The random variable X has a PDF of the form
fx(x)=1/x^2 for x>1, 0 otherwise
let Y = X^2 for y>1 the PDF of Y it takes the form fy(y)= a/y^b. Find the values of a and b
a=1/2
b=3/2
Why did the variable go to therapy?
Because it had an identity crisis!
To find the PDF of Y, we need to use the transformation method.
Let's start by finding the cumulative distribution function (CDF) of Y, denoted by FY(y).

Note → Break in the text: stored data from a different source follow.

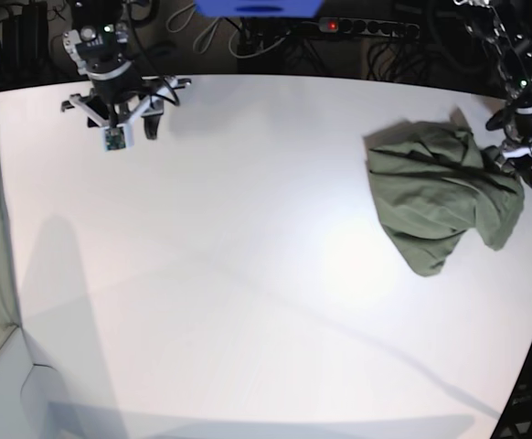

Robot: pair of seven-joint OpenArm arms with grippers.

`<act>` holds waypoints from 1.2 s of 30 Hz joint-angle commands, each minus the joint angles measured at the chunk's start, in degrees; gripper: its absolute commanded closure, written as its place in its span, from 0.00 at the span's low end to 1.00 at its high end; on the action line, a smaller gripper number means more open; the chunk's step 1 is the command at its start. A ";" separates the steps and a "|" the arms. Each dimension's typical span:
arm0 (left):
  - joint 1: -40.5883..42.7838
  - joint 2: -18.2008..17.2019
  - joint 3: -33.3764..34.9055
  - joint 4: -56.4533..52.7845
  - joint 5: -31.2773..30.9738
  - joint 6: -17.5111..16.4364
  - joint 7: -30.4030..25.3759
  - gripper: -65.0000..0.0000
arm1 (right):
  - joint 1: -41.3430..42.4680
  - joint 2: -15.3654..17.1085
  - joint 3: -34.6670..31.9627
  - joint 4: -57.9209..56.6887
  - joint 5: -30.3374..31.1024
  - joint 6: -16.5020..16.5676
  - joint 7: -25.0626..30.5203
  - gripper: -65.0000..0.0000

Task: Layout the t-shirt on the table in an organized manner, then fold the t-shirt properly
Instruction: 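Move the left gripper down onto the green t-shirt heap and grasp it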

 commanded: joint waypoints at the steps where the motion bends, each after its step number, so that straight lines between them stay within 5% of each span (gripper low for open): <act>1: -1.01 -1.55 0.32 0.20 -0.67 -0.03 -1.67 0.41 | -0.06 0.19 -0.01 0.82 -0.07 0.12 1.19 0.61; 13: -8.83 -4.10 4.62 -12.63 -0.85 -0.03 -1.67 0.42 | -0.06 0.19 0.25 0.74 -0.07 0.12 1.19 0.61; 15: -9.09 -4.28 5.59 -13.33 -0.85 -0.03 -1.67 0.48 | -0.06 0.19 0.25 0.74 -0.07 0.12 1.19 0.61; 21: -10.24 -4.28 5.94 -13.77 -0.76 -0.03 -1.67 0.86 | -0.06 0.19 0.25 0.74 -0.07 0.12 1.19 0.61; 25: -10.24 -4.28 5.94 -13.86 -0.76 -0.03 -1.67 1.00 | -0.06 0.19 0.25 0.65 -0.07 0.12 1.19 0.61; 34: -9.53 -4.19 5.77 -10.08 -1.20 0.05 -1.49 0.99 | -0.06 0.19 0.25 0.65 -0.07 0.12 1.19 0.61; 36: -8.65 -4.19 5.59 -5.77 -1.29 0.05 2.55 0.99 | -0.06 0.10 0.25 0.65 -0.07 0.12 1.19 0.61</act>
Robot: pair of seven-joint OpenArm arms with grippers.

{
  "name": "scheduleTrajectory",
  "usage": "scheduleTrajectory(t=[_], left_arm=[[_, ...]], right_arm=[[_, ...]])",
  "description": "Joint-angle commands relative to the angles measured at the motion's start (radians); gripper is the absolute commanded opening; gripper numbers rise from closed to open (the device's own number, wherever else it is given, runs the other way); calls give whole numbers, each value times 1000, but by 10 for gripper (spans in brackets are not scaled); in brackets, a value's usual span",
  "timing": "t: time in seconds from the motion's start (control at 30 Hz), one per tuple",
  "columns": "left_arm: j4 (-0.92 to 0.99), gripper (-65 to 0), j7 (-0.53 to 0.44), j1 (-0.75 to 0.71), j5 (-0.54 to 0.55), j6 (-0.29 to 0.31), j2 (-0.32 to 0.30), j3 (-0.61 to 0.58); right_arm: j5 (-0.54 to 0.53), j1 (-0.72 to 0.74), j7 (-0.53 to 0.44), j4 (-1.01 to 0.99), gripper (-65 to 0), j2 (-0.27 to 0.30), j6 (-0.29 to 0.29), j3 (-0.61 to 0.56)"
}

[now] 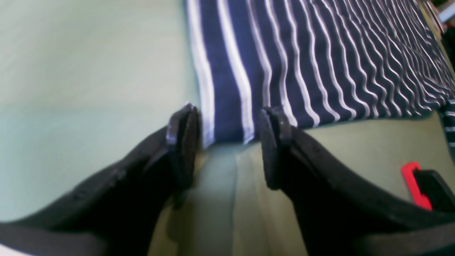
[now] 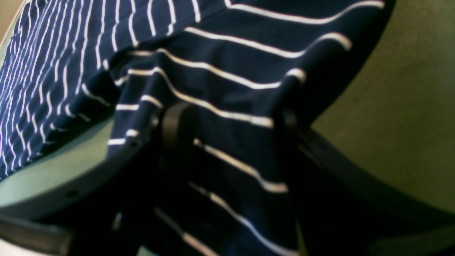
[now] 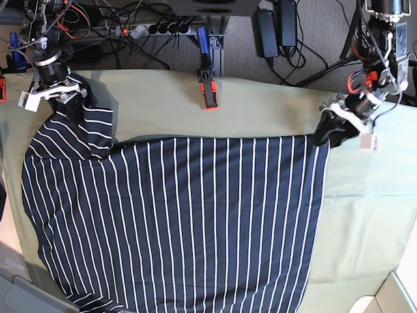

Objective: Fold the T-shirt properly
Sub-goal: 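Grasp the shirt's collar-side edge with right and left grippers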

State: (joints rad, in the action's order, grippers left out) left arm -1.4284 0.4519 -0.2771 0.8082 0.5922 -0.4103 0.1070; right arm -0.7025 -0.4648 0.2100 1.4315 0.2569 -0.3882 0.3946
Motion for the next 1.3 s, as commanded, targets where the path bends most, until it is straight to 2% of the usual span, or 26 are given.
scheduleTrajectory(t=[0.0, 0.23, 0.43, 0.53, 0.6, 0.7, 0.73, 0.8, 0.87, 0.97, 1.07, 1.27], left_arm=[[-9, -332, -5, 11, 6, 14, -13, -2], [-9, -331, 4, 41, -4, 14, -11, -31], [-9, -333, -3, 64, -61, 11, 45, -75], [-9, -338, -2, 74, -73, -44, 65, -75], [-9, -399, -2, 76, -73, -43, 64, -75], [-9, -575, 1, 78, -88, -41, 64, -75], [-9, -637, 1, 78, -93, -26, 64, -75], [-9, -650, 1, 78, -97, 25, 63, -70], [-9, -650, 1, 77, -94, 106, 63, -56], [-14, -650, 6, 73, -81, 106, 50, -26], [-48, -650, 23, 43, -47, 106, 16, -8], [-212, -650, 43, -37, -23, 106, -28, -1]], right_arm=[[15, -7, 61, 1, -333, 0, -50, -8], [15, -8, 60, 1, -333, 0, -50, -8], [15, -6, 61, 1, -334, 0, -50, -8], [16, -7, 61, 1, -349, 0, -50, -8], [33, -7, 60, 1, -446, 0, -51, -8], [81, -6, 60, 1, -650, 0, -50, -8], [88, -6, 60, 2, -650, 0, -50, -8], [101, -6, 60, 3, -650, 0, -50, -4], [101, -7, 64, 8, -650, 1, -51, 5], [98, -16, 131, 33, -650, 1, -51, 45], [34, -60, 195, 85, -650, 8, -51, 97], [-20, -148, 211, 199, -650, 50, -51, 181]])
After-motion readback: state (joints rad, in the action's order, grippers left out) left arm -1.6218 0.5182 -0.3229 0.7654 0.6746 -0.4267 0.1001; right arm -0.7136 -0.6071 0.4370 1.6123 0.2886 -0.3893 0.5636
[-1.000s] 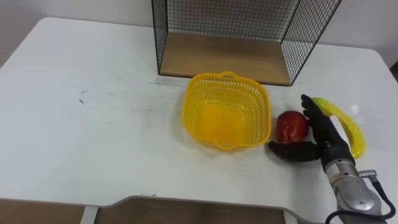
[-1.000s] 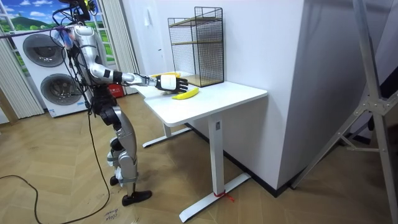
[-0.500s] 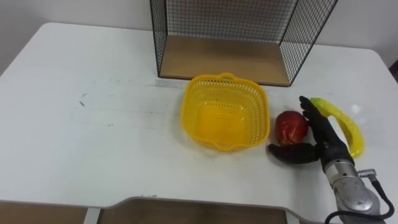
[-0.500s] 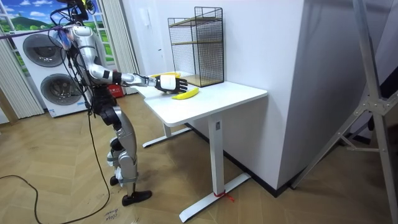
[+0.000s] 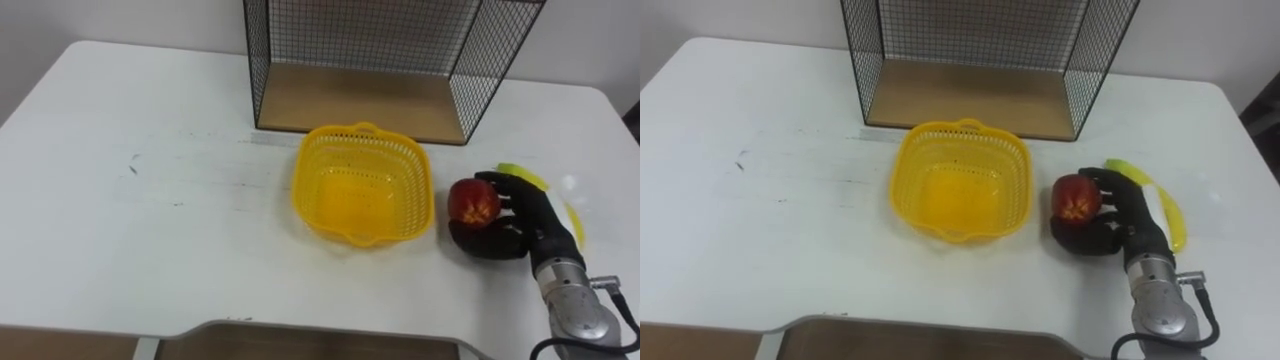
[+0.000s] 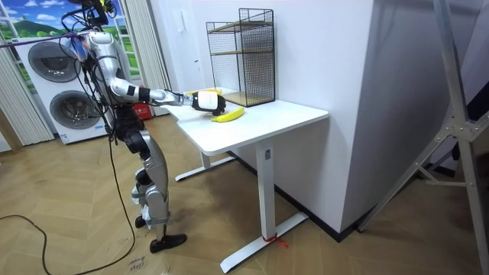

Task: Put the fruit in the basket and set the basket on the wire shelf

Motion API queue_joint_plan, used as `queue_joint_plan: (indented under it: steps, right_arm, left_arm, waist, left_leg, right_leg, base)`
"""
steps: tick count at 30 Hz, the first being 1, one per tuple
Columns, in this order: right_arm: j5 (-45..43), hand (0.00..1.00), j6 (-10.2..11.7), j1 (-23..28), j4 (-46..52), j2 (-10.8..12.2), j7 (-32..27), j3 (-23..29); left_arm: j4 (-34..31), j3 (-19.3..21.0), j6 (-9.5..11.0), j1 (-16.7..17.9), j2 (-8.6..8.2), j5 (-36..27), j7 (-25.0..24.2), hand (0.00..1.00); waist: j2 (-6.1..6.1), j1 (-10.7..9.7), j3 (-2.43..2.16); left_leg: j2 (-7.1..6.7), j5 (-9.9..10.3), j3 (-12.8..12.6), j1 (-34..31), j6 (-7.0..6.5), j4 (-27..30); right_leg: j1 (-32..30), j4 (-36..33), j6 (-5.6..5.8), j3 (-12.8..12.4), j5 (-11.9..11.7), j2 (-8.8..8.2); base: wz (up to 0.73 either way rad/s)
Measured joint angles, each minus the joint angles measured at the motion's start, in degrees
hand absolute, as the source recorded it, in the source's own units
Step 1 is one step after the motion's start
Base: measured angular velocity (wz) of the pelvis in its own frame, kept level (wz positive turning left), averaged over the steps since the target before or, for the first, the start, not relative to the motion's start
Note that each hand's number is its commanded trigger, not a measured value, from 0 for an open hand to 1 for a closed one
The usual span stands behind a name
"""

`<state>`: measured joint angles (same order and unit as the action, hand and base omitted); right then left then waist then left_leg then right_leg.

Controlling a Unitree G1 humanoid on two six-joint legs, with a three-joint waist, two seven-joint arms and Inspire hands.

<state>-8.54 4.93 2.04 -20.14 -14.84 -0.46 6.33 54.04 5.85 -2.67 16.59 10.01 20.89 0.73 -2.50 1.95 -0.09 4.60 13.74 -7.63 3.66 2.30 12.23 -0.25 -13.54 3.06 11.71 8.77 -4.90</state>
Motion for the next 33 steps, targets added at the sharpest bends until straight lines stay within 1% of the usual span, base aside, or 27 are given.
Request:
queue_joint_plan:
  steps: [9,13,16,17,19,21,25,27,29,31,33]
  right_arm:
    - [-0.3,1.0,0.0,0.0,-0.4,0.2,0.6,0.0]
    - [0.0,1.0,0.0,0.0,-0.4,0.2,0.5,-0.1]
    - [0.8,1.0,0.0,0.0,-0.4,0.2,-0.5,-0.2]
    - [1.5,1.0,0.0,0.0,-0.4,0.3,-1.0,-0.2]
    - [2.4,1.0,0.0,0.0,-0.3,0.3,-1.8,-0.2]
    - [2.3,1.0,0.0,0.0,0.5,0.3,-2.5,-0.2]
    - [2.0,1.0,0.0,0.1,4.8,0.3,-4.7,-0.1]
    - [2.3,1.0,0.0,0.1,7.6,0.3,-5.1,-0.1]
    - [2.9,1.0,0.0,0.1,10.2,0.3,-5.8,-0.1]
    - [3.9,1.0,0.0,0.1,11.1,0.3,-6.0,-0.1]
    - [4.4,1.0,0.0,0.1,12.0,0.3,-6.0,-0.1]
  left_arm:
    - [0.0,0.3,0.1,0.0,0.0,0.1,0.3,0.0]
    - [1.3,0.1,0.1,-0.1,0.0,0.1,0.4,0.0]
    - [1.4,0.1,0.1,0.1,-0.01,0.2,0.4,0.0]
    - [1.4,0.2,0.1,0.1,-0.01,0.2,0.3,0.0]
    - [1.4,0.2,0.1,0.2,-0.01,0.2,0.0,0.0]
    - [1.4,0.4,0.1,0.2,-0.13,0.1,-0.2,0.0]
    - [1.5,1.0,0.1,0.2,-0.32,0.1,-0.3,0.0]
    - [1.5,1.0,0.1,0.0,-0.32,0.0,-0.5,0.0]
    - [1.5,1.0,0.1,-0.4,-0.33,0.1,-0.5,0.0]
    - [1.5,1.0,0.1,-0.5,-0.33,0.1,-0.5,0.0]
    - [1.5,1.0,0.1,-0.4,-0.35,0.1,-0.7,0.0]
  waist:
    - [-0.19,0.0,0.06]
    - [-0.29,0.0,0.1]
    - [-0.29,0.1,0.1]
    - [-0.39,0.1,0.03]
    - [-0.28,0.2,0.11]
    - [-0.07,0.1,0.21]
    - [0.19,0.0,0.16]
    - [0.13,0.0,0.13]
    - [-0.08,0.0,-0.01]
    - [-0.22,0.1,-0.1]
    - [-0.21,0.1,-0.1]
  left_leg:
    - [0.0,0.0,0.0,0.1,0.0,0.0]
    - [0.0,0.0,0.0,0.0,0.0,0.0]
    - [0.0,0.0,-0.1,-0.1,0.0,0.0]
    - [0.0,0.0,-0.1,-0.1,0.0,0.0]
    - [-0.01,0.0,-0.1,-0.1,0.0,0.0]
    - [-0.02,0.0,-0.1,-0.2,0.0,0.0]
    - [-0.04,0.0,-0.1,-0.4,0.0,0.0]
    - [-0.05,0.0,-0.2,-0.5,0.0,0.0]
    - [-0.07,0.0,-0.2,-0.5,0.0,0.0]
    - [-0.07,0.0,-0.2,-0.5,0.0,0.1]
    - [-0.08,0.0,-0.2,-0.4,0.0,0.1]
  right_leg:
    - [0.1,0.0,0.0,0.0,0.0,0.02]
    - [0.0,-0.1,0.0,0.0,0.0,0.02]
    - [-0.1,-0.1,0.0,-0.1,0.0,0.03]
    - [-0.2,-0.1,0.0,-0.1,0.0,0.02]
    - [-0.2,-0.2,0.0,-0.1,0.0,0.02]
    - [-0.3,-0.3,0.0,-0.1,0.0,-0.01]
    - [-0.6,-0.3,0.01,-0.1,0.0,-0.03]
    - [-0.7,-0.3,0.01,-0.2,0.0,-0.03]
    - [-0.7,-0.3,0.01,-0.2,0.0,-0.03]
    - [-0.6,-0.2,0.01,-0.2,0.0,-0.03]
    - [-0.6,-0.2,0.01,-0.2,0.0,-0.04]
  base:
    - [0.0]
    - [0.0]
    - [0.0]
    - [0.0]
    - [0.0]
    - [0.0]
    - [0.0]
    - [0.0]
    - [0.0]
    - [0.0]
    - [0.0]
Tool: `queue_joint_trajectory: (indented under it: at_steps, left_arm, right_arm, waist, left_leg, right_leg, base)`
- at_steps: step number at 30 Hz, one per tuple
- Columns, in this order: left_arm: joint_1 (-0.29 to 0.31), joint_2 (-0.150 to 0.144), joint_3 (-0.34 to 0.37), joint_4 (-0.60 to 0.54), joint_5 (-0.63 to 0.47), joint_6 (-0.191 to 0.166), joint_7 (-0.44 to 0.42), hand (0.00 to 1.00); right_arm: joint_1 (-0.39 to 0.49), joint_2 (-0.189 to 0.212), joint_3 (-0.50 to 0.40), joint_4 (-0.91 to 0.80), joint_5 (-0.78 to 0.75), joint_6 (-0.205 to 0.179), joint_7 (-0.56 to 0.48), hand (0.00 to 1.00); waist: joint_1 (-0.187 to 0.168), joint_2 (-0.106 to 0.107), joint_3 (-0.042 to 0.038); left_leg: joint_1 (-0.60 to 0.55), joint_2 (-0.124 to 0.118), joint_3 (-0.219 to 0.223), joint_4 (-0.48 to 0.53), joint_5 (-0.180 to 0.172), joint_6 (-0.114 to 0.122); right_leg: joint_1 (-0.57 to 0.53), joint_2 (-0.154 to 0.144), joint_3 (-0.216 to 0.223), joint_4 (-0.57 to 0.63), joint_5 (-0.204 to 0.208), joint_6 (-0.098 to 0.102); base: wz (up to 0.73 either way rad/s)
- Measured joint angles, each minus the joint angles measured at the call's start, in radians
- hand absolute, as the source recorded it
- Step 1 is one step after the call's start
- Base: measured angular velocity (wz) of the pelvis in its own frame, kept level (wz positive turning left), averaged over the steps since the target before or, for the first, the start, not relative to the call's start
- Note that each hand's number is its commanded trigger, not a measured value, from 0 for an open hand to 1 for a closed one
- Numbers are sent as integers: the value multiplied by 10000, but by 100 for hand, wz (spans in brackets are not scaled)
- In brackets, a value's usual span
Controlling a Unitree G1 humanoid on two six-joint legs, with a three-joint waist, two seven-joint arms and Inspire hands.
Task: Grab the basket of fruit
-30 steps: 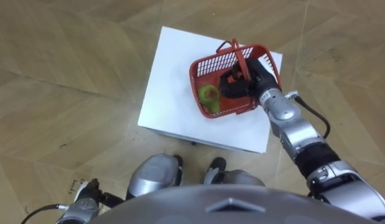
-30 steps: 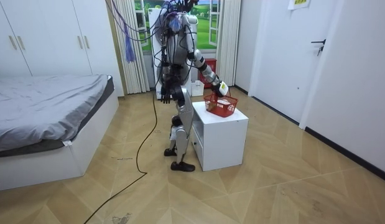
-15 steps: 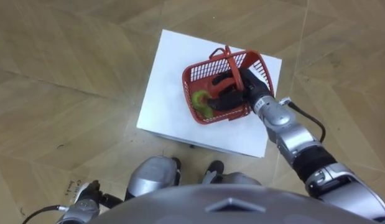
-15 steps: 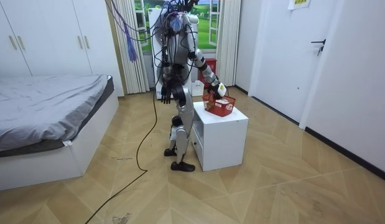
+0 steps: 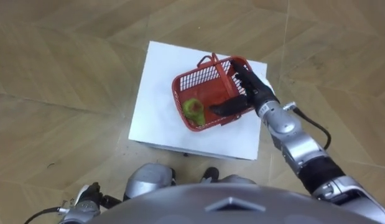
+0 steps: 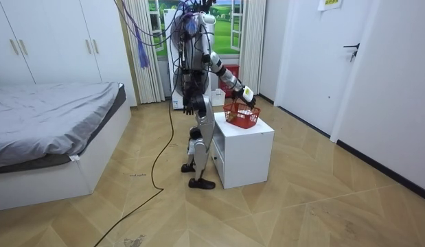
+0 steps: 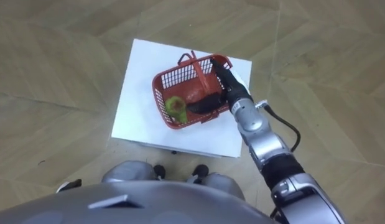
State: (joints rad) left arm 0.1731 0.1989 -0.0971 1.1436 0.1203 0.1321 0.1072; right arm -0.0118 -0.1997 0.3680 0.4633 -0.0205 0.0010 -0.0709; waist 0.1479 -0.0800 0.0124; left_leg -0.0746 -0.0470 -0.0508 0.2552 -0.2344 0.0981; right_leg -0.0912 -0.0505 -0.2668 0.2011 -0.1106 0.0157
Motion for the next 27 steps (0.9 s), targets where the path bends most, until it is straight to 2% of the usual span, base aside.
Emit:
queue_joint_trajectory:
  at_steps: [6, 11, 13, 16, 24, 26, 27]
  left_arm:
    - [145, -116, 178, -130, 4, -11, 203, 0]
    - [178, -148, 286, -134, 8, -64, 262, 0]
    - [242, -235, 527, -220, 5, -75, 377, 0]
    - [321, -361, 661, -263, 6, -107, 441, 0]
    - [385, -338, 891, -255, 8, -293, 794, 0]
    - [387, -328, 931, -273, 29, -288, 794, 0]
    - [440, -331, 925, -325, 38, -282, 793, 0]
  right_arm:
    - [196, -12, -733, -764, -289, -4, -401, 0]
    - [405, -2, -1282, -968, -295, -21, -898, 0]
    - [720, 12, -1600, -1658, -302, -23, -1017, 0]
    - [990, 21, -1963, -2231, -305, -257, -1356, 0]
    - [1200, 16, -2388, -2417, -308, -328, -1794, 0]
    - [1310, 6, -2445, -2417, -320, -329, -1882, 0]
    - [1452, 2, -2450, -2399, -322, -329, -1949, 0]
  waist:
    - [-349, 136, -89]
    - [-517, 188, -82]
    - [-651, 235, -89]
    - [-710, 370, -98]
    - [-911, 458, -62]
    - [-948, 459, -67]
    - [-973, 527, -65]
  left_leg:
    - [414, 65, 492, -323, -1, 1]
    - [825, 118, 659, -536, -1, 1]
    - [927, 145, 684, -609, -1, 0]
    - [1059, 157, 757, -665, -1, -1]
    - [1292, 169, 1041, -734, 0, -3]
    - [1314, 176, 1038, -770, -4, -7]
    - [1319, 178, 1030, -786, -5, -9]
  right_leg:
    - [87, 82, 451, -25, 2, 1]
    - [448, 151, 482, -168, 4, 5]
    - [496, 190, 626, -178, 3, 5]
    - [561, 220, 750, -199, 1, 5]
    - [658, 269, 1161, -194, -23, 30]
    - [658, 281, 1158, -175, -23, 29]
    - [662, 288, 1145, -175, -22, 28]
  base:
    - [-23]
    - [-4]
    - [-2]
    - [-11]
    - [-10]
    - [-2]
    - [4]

The CDF is defined as the probability that Y is less than or equal to y.
FY(y) = P(Y ≤ y)
Since Y = X^2, we can rewrite the equation as:
FY(y) = P(X^2 ≤ y)
Now, let's determine the values of X that satisfy this inequality.
X^2 ≤ y
Taking the square root of both sides (note that X is positive):
X ≤ √y
From the PDF of X, we know that P(X > x) = 0 for x ≤ 1. Therefore, we can set the lower limit of integration as 1:
FY(y) = ∫[1,√y] fx(x) dx
Substituting the PDF of X into the integral:
FY(y) = ∫[1,√y] 1/x^2 dx
Using the integral, we can integrate the above expression:
FY(y) = [-1/x] evaluated from 1 to √y
= -(1/√y) + 1
Now, let's find the PDF of Y by differentiating the CDF with respect to y:
fy(y) = d(FY(y))/dy
fy(y) = d/dy (-(1/√y) + 1)
= 1/(2y^(3/2))
Comparing the derived PDF fy(y) with the general form a/y^b, we can see that a = 1 and b = 3/2.
Therefore, the values of a and b are a = 1 and b = 3/2 for the PDF of Y.
To find the values of a and b for the PDF of Y, we need to consider the transformation from X to Y.
Given that Y = X^2, we can determine the relationship between the PDFs of X and Y by finding the derivative of the CDF (cumulative distribution function) of Y with respect to y.
Let's proceed step by step:
1. Determine the CDF of Y:
The CDF of Y, denoted by FY(y), can be calculated by substituting Y = X^2 into the CDF of X, denoted by FX(x), and solving for x in terms of y. Since x > 1, we have:
FY(y) = P(Y ≤ y)
= P(X^2 ≤ y)
= P(X ≤ √y)
= FX(√y)
= ∫[1, √y] fx(x) dx
2. Differentiate FY(y) with respect to y:
To find the PDF of Y, we differentiate the CDF FY(y) with respect to y:
fy(y) = d/dy [FY(y)]
= d/dy [∫[1, √y] fx(x) dx]
Now, we can differentiate the integral with respect to y. Applying the Fundamental Theorem of Calculus, we have:
fy(y) = d/dy [∫[1, √y] fx(x) dx]
= fx(√y) * d(√y)/dy
3. Calculate d(√y)/dy:
To find d(√y)/dy, we apply the chain rule of differentiation:
d(√y)/dy = (1/2) * (1/√y)
= 1/(2√y)
4. Substitute fx(√y) and d(√y)/dy into fy(y):
Substituting fx(√y) = 1/(√y)^2 = 1/y and d(√y)/dy = 1/(2√y) into fy(y), we get:
fy(y) = fx(√y) * d(√y)/dy
= (1/y) * (1/(2√y))
= 1/(2y√y)
Comparing this form to the given form fy(y) = a/y^b, we have:
a = 1/2
b = 3
Therefore, the values of a and b for the PDF of Y are a = 1/2 and b = 3.